Kekuatan utama Spanyol terletak pada dominasi lini tengah yang dipimpin oleh Rodri dan Pedri untuk memutus aliran bola lawan. Fokus utama taktik mereka adalah menutup ruang gerak Lionel Messi agar tidak bisa mendekati area penalti yang dijaga ketat oleh organisasi pemain FIFA tersebut.

Di sisi lain, Argentina datang sebagai tim paling produktif dengan torehan 19 gol dari tujuh pertandingan terakhir. Meskipun simulasi Final Piala Dunia 2026 lebih mengunggulkan lawan, magis Messi yang sudah mencetak lima gol di turnamen ini tetap menjadi variabel yang tidak bisa diabaikan sepenuhnya oleh tim analis.

“Messi memang bermain luar biasa, tetapi terus menerus menggantungkan asa pada magisnya tentu keliru,” tulis analisis jurnalisme data tersebut mengenai ketergantungan Argentina.

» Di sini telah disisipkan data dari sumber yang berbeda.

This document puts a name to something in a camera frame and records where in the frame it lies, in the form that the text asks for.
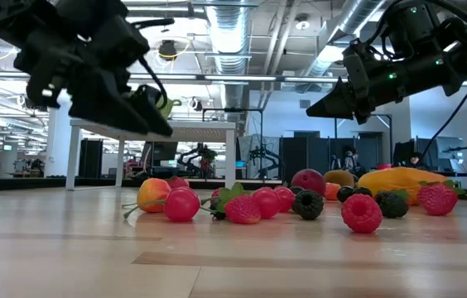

Secara keseluruhan, simulasi Final Piala Dunia 2026 memprediksi kemenangan Spanyol sebesar 45,1 persen dalam waktu normal 90 menit. Spanyol yang belum terkalahkan dalam 37 pertandingan internasional terakhir diyakini mampu meredam agresivitas serangan balik cepat yang menjadi senjata utama skuad asuhan Lionel Scaloni.